Which lines run from the line with "Kindly put point(s) on the right robot" through the line with "Kindly put point(s) on the right black" in the entries below? Print them exactly, both ends included, and nothing more.

» **Information**:
-=-=-=-=-
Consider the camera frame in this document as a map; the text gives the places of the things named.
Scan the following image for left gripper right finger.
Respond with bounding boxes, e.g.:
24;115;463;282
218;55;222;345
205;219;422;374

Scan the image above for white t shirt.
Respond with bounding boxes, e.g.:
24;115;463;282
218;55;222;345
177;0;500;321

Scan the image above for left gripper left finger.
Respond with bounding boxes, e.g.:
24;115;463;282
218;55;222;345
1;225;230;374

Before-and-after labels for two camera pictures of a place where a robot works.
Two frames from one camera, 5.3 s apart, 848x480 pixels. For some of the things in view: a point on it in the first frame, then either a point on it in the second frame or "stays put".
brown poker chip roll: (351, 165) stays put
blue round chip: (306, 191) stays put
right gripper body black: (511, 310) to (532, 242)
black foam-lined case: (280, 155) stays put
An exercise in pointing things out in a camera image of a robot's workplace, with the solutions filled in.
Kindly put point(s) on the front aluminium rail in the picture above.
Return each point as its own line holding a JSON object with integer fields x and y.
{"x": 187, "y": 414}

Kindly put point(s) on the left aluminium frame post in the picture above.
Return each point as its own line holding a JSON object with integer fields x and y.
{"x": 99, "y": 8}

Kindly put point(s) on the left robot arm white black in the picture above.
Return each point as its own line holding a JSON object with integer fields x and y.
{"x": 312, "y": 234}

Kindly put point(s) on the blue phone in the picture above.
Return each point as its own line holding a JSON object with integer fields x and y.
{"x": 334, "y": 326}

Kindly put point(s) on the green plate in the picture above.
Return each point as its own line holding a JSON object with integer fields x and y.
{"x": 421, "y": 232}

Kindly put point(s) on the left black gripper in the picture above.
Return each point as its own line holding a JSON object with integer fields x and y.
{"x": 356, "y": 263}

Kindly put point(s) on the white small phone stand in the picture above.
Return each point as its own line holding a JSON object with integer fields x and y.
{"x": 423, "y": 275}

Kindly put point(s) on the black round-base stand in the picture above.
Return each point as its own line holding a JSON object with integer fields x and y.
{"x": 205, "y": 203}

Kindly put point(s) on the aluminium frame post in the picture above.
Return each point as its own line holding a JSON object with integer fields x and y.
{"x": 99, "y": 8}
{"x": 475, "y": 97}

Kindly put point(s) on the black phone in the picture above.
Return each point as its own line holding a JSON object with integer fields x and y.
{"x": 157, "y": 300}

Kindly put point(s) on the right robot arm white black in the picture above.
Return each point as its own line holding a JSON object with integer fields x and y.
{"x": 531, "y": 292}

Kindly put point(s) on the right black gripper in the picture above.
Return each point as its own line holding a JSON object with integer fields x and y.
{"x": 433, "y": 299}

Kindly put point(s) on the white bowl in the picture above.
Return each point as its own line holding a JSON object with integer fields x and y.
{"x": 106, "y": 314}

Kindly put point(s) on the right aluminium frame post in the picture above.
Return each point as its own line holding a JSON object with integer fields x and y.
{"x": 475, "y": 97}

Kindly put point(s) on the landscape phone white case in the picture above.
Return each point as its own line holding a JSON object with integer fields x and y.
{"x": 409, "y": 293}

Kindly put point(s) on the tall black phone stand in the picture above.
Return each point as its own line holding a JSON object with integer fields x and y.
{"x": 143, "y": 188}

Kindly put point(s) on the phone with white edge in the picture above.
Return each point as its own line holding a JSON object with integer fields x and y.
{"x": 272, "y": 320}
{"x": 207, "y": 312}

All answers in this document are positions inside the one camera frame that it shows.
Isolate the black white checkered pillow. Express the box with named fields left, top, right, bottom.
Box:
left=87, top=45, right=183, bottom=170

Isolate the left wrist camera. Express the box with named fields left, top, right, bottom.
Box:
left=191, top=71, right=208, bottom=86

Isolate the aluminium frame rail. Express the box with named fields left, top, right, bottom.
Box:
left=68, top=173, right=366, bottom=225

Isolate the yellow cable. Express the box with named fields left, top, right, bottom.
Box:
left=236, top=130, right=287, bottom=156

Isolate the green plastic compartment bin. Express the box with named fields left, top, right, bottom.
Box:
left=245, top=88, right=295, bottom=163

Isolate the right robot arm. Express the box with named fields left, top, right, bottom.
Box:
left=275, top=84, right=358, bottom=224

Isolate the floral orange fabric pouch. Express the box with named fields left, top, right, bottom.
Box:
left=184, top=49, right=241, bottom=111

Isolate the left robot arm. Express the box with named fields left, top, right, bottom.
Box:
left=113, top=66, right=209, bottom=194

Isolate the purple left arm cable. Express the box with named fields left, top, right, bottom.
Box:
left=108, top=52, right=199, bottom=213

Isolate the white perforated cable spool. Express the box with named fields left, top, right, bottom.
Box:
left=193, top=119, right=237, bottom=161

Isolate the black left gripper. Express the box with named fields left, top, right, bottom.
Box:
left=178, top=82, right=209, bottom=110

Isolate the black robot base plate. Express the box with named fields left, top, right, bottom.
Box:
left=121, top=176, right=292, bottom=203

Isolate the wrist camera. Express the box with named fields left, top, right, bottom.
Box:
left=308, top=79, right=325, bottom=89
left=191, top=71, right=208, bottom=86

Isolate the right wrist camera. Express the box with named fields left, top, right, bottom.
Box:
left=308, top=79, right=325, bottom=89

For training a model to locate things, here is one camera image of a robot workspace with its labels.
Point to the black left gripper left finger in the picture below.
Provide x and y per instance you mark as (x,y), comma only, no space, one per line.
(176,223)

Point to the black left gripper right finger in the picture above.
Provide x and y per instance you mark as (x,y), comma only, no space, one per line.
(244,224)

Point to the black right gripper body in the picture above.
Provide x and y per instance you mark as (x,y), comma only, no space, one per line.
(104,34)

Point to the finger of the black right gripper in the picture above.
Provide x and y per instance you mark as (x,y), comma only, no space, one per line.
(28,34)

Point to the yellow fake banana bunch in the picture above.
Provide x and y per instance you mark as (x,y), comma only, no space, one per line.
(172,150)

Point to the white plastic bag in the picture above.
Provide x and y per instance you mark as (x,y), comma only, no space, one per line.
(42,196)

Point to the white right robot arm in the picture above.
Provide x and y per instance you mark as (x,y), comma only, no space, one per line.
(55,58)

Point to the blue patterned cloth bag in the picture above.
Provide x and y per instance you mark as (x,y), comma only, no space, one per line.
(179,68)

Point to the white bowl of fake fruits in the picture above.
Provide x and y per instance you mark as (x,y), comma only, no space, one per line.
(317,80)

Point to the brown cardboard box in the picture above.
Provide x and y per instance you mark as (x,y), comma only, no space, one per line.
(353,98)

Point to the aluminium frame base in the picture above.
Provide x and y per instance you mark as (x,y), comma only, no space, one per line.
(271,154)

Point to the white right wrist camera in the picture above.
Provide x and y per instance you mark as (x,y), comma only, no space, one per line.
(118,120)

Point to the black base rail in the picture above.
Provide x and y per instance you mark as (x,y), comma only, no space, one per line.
-=-=-=-=-
» **Answer space**:
Kindly put point(s) on the right robot arm white black in the picture above.
Return each point as its own line holding a JSON object with integer fields x and y.
{"x": 531, "y": 292}

Kindly put point(s) on the right black gripper in the picture above.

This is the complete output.